The surface resistivity, ρS of the sample is measured using the interdigitated electrodes on each microchip. The ρS measurements are carried out across the surface of the tissue that is in contact with the microchip, as opposed to across the bulk of the tissue in the case of ρB. For the circular and concentric design of the interdigitated electrodes in the microchip, the surface resistivity is computed using the relation Eq. (2) as discussed in Vila et al. 83.

$$\rho _S = \frac{{2\pi }}{{\ln \left( {\frac{{D_2}}{{D_1}}} \right)}}R_s{\it{\Omega }}/\square$$
(2)

where ρS is the surface resistivity, Rs is the measured surface resistance between the electrodes in the IDE structure on the microchip, D2 is the inner diameter of the outer electrode of the IDE pair, and D1 is the outer diameter of the inner electrode. For the microchip design in Fig. 2, D2 = 140 μm and D1 = 130 μm. This reduces Eq. (2) to

$$\rho _S = 84.8R_s{\it{\Omega }}/\square$$
(3)

Equations (1) and (3) are used to compute the bulk and surface resistivity from the measured bulk and surface resistance values at each tissue temperature. The increased disorder in the tumor tissue leads to a substantially higher resistance to current flow at higher tissue temperatures compared to the corresponding increase in normal tissues. This hypothesis is tested in the study performed with the RapidET system.

While the tissue is heated to measure the bulk and surface resistivity, its thermal conductivity value is also computed to gauge the differences in thermal transport between tumor and normal tissue. The mathematical basis for thermal transport in biological tissues is the Pennes bioheat transfer Eq. (4), which has been a standard model for understanding heat transport in tissues84.

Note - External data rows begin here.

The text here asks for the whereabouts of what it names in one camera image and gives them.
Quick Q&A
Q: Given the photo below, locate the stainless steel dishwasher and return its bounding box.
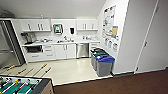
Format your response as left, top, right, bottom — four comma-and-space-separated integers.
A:
75, 42, 91, 60

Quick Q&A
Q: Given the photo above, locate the narrow white drawer unit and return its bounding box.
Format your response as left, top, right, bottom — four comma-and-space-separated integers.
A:
89, 41, 101, 51

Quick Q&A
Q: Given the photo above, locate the bin with black lid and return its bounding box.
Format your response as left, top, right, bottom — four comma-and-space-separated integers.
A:
90, 47, 103, 54

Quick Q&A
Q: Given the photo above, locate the blue recycling bin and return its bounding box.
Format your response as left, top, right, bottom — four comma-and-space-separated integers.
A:
91, 49, 109, 71

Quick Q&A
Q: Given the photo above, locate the white under-sink cabinet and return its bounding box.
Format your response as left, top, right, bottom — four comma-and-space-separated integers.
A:
53, 43, 78, 61

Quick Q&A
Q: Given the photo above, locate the stainless steel sink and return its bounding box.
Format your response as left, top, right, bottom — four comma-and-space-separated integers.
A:
56, 39, 75, 44

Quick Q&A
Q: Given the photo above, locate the chrome sink faucet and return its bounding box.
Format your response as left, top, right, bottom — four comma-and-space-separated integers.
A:
62, 35, 70, 43

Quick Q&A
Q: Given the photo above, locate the grey bin with blue lid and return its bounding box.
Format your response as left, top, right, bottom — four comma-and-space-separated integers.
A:
95, 54, 116, 78

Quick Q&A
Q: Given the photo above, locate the wide white drawer unit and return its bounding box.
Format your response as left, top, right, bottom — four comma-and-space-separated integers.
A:
25, 44, 56, 64

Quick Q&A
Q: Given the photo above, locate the black built-in microwave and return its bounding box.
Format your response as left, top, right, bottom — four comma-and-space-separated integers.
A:
24, 45, 44, 54

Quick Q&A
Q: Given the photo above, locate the white room door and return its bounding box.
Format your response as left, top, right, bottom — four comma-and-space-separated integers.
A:
134, 0, 168, 75

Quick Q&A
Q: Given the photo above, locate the green foosball table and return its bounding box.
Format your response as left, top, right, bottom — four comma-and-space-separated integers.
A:
0, 63, 55, 94

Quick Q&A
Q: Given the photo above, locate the stainless steel refrigerator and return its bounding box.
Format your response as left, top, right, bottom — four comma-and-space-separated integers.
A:
0, 19, 27, 70

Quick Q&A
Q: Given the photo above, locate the small blue wall notice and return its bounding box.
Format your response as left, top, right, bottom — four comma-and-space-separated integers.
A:
106, 39, 114, 49

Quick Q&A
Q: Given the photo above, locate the white two-door wall cabinet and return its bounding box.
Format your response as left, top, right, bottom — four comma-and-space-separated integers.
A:
18, 18, 52, 33

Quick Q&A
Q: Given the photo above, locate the metal door handle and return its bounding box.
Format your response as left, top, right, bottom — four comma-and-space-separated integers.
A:
142, 41, 148, 47

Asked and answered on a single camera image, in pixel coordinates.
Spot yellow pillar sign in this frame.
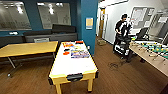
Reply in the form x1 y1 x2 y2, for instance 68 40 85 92
85 17 94 30

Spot interior glass window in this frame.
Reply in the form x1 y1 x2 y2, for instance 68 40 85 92
0 1 32 31
37 2 72 30

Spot black floor cables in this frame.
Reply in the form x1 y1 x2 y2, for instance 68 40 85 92
107 60 124 70

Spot yellow air hockey table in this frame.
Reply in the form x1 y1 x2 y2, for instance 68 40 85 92
48 40 100 94

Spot grey bulletin board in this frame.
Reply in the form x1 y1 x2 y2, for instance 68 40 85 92
129 6 156 28

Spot long wooden table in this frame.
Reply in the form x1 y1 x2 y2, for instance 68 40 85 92
0 40 59 78

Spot foosball table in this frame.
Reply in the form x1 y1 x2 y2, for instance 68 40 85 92
129 39 168 78

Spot orange round disc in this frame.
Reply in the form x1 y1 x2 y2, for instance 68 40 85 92
62 51 71 56

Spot black round disc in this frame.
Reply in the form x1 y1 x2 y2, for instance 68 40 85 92
63 48 72 53

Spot black wheeled cart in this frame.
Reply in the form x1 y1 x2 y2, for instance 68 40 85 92
112 23 149 63

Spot red and black flat object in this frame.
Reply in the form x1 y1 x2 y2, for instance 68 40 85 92
74 40 85 45

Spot person in dark jacket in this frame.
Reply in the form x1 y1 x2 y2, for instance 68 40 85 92
114 13 133 44

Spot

$$\rho _vC_p\frac{{\partial T}}{{\partial t}} = \nabla \left( {k\nabla T} \right) + w_bC_b\left( {T_a - T} \right) + q_d + q_m$$
(4)

where ρv is the volumetric density of the tissue, Cp is the specific heat capacity of the tissue, T is the tissue temperature, Ta is the arterial temperature in the blood vessels, wb is the blood perfusion rate, Cb is the specific heat capacity of the blood, k is the thermal conductivity of the tissue, qd is the energy deposition rate, and qm is the rate of metabolic heat generation. For ex vivo tissue, the contribution from blood perfusion and metabolic heat generation vanishes. Equation (4) reduces to Poisson’s equation under steady-state conditions given by Eq. (5)69.

$$Q = k\nabla ^2T$$
(5)

Here, Q is the energy supplied to heat the tissue. For the tissue sample heated from one end using the microheater in the microchip, under the assumption of uniform heating, in steady-state, the thermal conductivity, k can be computed using Eq. (6).

$$k = \frac{{Ql}}{{A\Delta T}}$$
(6)

Where l is the thickness of the tissue, A is the cross-sectional area through which the heat is transferred, and ∆T is the steady-state temperature gradient across the tissue; between the actively heated surface and the surface along which the transmitted heat is measured. In the RapidET system, the microheater structure in the microchip connected to IS1 is actively heated, while the same structure in the microchip connected to IS2 acts as a resistance temperature detector (RTD). The energy supplied, Q is computed from the voltage, and current values used to heat the microheater to the specific temperature, and the RTDs across the tissue on IS2 detect the sink temperature. From the source temperature of the microheater and the triangulated sink temperature from the RTD structures, ∆T is calculated. These values, when substituted into Eq. (6), give the thermal conductivity of the tissue at the specific tissue temperature T.